The sisters told me that two years after the Genocide their grandfather found out that some people had come to the church in his old village. It turns out they were looking for Armenian orphans to send to the United States, France and elsewhere. Hacik told the sisters that he didn’t want to go and returned to his adoptive family. At the time, the boy was afraid that surviving family members might look for him and not find him.
One of Hachik’s cousins was sent to France in this fashion. Decades later, the sisters did a last name search and found the cousin.
At the age of twenty, Hachik married one of the daughters of the household and started a family.
“I am very angry because my grandfather was left alone without a family or possessions,” says the younger sister Emeksiz. “We know the family had land that was used by others.”
Hachik Emeksiz had six sons and many grandchildren. They all know his story but not all want to accept it. Emeksiz says her grandfather always told them the story, saying it was their history as well and that they must know it.
“My being angry will not change my grandfather’s life or past. But he is not alone. There were thousands of children like him,” says the younger Emeksiz. “We just want to talk about this matter to Armenians and Turks because Armenians call us Turks and Turks call us Armenians.”
She tells me that her grandfather always brought up the name of his sister, Nazlou. She had long hair, down to her waist, and he always played with her tresses.
“I am mad that they left no one from my grandfather’s family and he had to start his story anew,” says the younger sister. “For example, we have relatives on our grandmother’s side but no one on his side of the family. There were six or seven children in my grandfather’s family. The family which adopted him wasn’t his real family.
The sisters say they do not talk about their grandfather being Armenian everywhere. It could make them hate targets of Turkish nationalists very easily.

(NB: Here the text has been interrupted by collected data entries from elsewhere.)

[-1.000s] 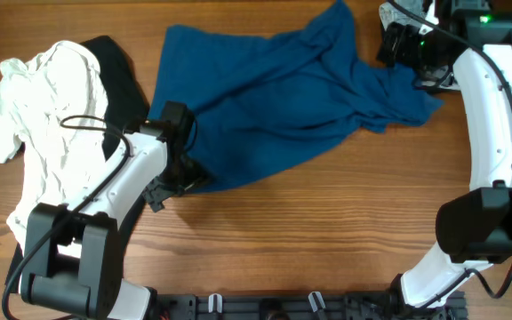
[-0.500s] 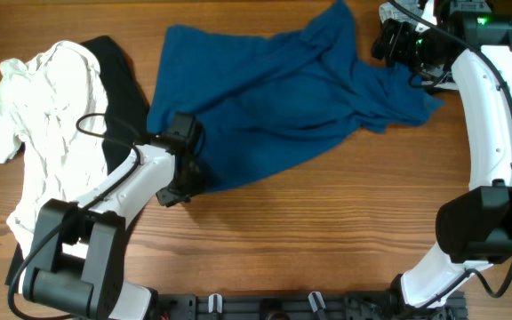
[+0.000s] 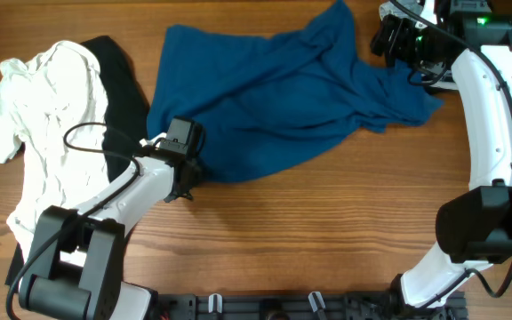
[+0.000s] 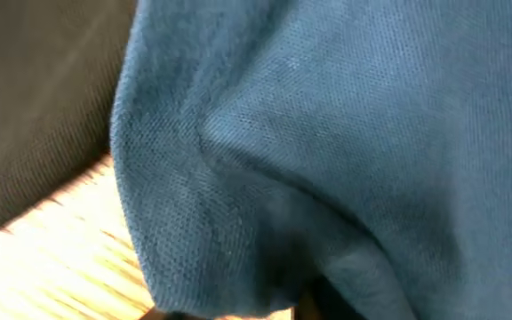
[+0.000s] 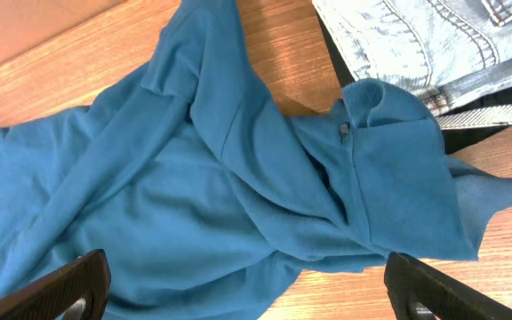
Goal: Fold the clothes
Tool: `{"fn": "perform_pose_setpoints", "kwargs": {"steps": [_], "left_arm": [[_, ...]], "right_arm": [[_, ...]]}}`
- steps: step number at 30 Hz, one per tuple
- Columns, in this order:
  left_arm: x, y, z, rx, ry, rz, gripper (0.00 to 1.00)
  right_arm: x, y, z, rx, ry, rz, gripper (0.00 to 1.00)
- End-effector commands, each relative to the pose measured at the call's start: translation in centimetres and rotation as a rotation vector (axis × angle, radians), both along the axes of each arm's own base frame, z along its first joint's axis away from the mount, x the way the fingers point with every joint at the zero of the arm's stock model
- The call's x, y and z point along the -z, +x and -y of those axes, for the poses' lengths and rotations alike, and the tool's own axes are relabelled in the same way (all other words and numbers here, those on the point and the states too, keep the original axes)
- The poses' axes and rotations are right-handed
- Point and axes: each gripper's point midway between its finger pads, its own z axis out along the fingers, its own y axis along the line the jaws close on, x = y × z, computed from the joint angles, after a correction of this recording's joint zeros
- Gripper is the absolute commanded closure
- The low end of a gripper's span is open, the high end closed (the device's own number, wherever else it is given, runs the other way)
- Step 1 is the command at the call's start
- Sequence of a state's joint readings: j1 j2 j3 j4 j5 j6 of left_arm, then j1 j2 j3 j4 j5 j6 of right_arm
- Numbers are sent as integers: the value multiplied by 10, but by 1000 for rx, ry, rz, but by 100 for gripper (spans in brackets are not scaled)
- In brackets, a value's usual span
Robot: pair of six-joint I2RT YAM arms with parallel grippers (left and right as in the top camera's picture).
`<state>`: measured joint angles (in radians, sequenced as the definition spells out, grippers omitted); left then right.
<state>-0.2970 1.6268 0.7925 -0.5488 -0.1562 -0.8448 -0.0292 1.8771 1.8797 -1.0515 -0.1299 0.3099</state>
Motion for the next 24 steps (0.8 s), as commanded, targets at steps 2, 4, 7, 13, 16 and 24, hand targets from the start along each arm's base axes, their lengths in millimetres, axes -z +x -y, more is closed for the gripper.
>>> {"fn": "perform_pose_setpoints", "kwargs": {"steps": [2, 4, 7, 13, 16, 24], "left_arm": [[6, -13, -16, -27, 63, -52, 79], [-11, -10, -16, -29, 64, -28, 77], [-33, -8, -20, -38, 65, 28, 96], [-96, -33, -8, -17, -52, 50, 96], [-121, -76, 11, 13, -198, -79, 96], [-118, -106, -6, -28, -121, -189, 96]], "right_arm": [[-7, 1, -3, -5, 10, 26, 0], [-8, 3, -3, -5, 10, 34, 0], [-8, 3, -3, -5, 10, 35, 1], [-8, 3, -3, -6, 10, 34, 1], [-8, 2, -7, -15, 26, 30, 0], [-10, 5, -24, -60, 20, 50, 1]]}}
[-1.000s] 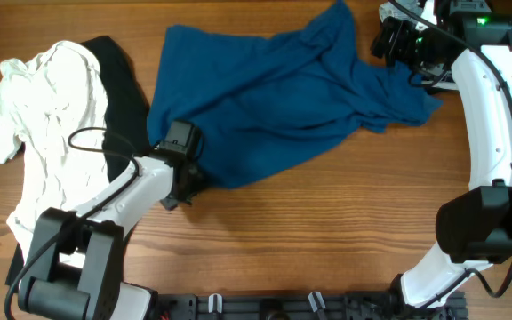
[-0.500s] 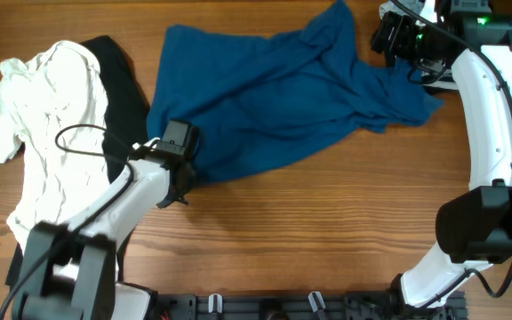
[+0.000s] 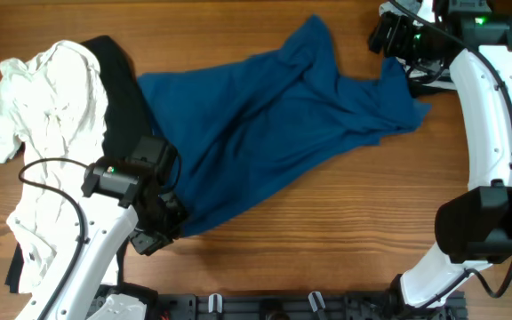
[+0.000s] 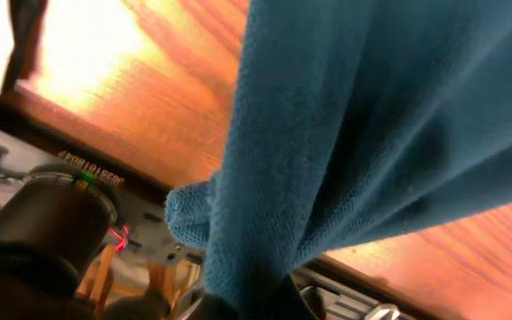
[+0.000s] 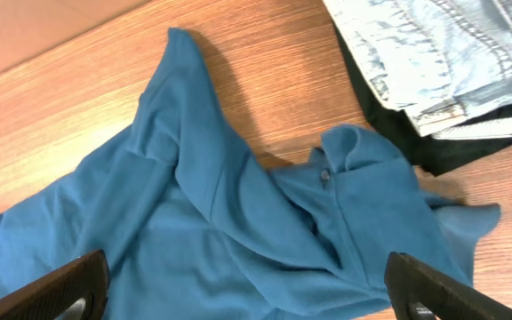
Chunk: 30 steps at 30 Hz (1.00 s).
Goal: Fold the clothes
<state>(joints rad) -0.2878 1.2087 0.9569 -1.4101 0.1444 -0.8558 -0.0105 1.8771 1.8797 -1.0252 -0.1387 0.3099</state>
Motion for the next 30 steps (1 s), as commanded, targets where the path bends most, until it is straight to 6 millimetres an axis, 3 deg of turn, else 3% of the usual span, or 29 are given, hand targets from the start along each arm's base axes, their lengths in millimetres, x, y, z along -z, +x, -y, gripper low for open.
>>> {"fn": "perform_pose_setpoints", "kwargs": {"steps": [1, 3, 4, 6, 8, 9, 11, 13, 14, 16, 17, 18, 20, 23, 27, 30], "left_arm": [[-2, 67, -22, -33, 149, 287, 96], [-1, 125, -31, -66, 246, 477, 96], [5, 138, -31, -70, 264, 495, 96], [35, 161, -30, -59, 303, 474, 96], [81, 176, -29, 9, 331, 402, 96], [97, 178, -28, 28, 317, 352, 74], [80, 192, -23, 64, 261, 382, 35], [33, 227, -27, 93, 256, 499, 12], [13, 245, -31, 104, 261, 567, 9], [-9, 273, -43, 117, 276, 671, 10], [-7, 275, -56, 87, 281, 669, 10], [1, 262, -61, 79, 255, 605, 10], [22, 204, -61, 90, 175, 353, 13], [28, 168, -64, 194, 175, 209, 21], [38, 167, -61, 451, 150, 216, 23], [55, 177, -39, 624, 39, 316, 28]], "right_arm": [[-7, 0, -16, -55, 6, 27, 1], [-6, -1, -18, -59, 5, 25, 1], [-6, -1, -18, -59, 5, 25, 1], [-6, -1, -18, -60, 4, 24, 1], [-5, -1, -18, -62, 3, 23, 1], [-5, -1, -18, -81, -9, 25, 1], [-5, -1, -18, -79, -7, 25, 1], [-5, -1, -18, -79, -7, 27, 1], [-5, -1, -18, -80, -8, 27, 0], [-5, -1, -18, -80, -7, 26, 1], [-5, -1, -18, -81, -8, 25, 1], [-5, -2, -18, -80, -7, 22, 1], [-4, -2, -18, -80, -7, 20, 1], [-3, -1, -21, -87, -6, 21, 1], [7, 0, -33, -113, -7, 1, 1], [10, 1, -37, -121, -7, -4, 0]]}}
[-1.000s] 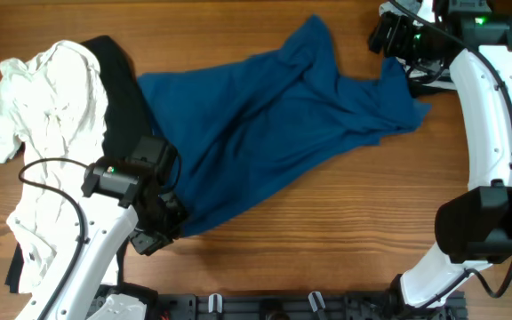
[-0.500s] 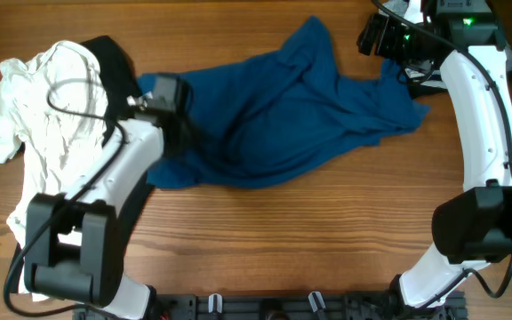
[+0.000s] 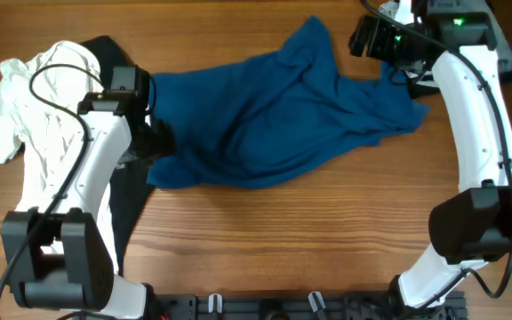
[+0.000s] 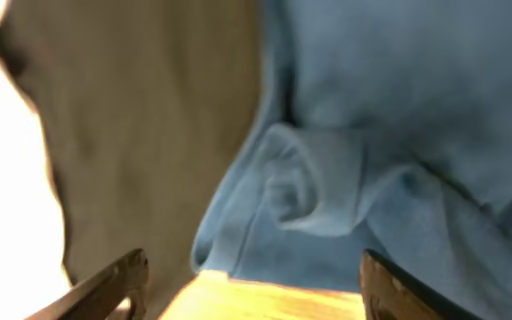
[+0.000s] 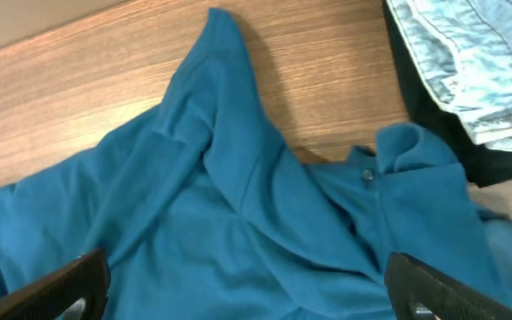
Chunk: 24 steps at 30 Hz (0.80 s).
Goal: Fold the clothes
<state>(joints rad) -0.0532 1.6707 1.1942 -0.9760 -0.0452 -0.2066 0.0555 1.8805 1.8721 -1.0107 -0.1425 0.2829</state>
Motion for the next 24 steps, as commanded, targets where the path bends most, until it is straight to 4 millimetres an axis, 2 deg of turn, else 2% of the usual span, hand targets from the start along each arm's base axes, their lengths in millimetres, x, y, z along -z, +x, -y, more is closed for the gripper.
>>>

I am neither religious nor a nationalist. This creates problems in certain circles,” says the elder Emeksiz. “Many of my cousins don’t want the word to get out. They want this story to be forgotten.”
Nevertheless, she says that she tells the story about her grandfather being Armenian and that many Turks are amazed to hear that Armenians lived in Anatolia. They even ask when Armenians came to those lands.
Grandfather Khachik died fourteen years ago and the sisters now regret not spending more time with him. They didn’t live in the same house but visited periodically.
“When he died, only then did we realize that we should have spent more time with him and listened to him a bit more, says the elder Emeksiz. “We should have recorded what he said. I feel that we should do something for him.”
The elder Emeksiz studies film making at an Istanbul university. She’s decided to makr a film about her grandfather and the family story.
“My grandfather was seven when he was orphaned. There were thousands of kids like him. I want to tell this story to people through film.”